BEGIN SUPPLIED DATA

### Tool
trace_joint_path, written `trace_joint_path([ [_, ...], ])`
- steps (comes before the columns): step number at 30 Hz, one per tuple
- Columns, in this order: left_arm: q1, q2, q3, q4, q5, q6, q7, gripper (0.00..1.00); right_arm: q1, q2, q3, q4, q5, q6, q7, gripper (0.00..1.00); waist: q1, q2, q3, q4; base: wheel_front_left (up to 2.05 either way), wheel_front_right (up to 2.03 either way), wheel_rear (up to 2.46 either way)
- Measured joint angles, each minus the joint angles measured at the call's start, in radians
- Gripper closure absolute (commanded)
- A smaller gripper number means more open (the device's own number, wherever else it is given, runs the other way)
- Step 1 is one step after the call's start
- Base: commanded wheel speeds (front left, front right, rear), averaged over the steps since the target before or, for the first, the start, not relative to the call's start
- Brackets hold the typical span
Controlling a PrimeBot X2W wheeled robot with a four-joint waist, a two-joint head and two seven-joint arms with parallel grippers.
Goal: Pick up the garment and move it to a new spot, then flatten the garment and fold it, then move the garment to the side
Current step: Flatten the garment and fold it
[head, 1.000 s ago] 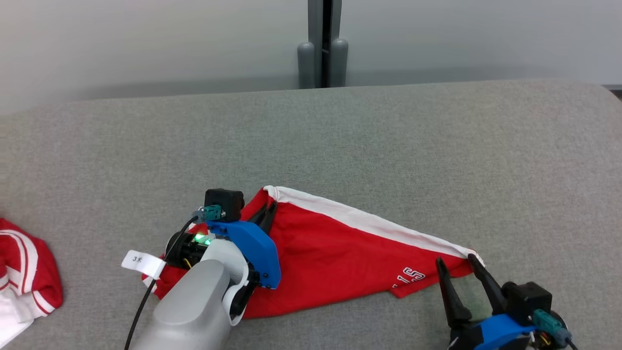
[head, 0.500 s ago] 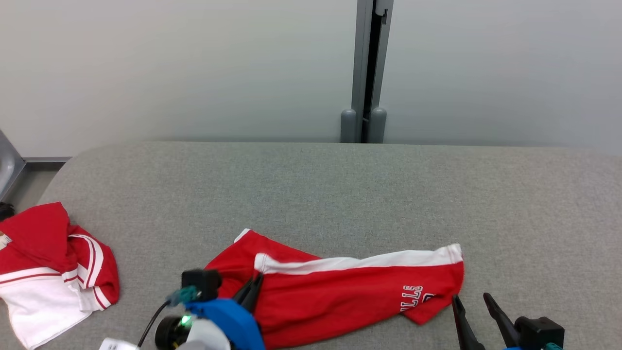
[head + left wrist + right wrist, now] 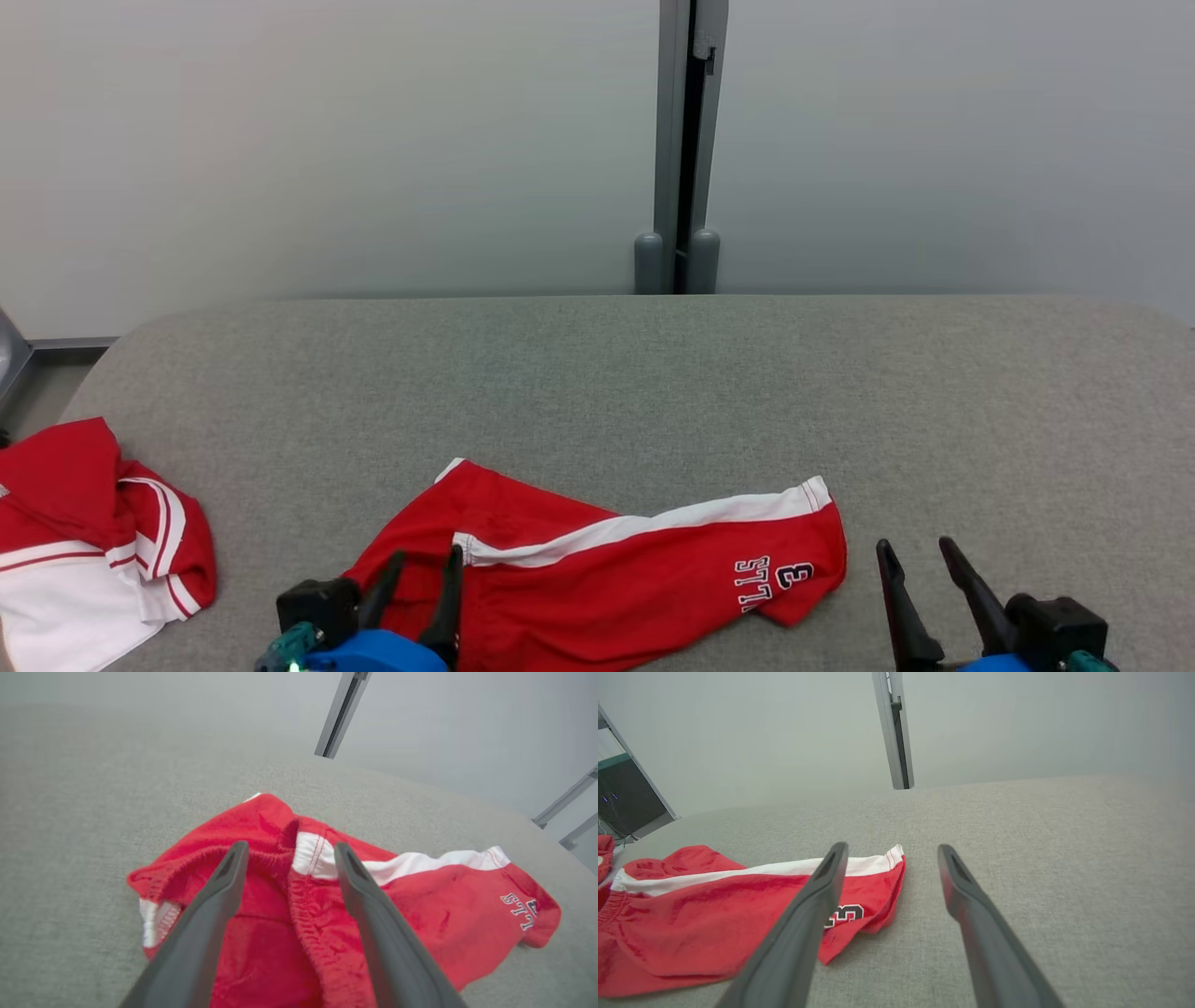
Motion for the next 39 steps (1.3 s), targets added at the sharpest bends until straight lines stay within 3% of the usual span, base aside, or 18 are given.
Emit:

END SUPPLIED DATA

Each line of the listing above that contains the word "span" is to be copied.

- Brackets hold the typical span
Motion for the next 39 steps (1.3 s), targets added at the sharpest bends until straight lines stay within 3% of the usual span, base aside, or 18 are given.

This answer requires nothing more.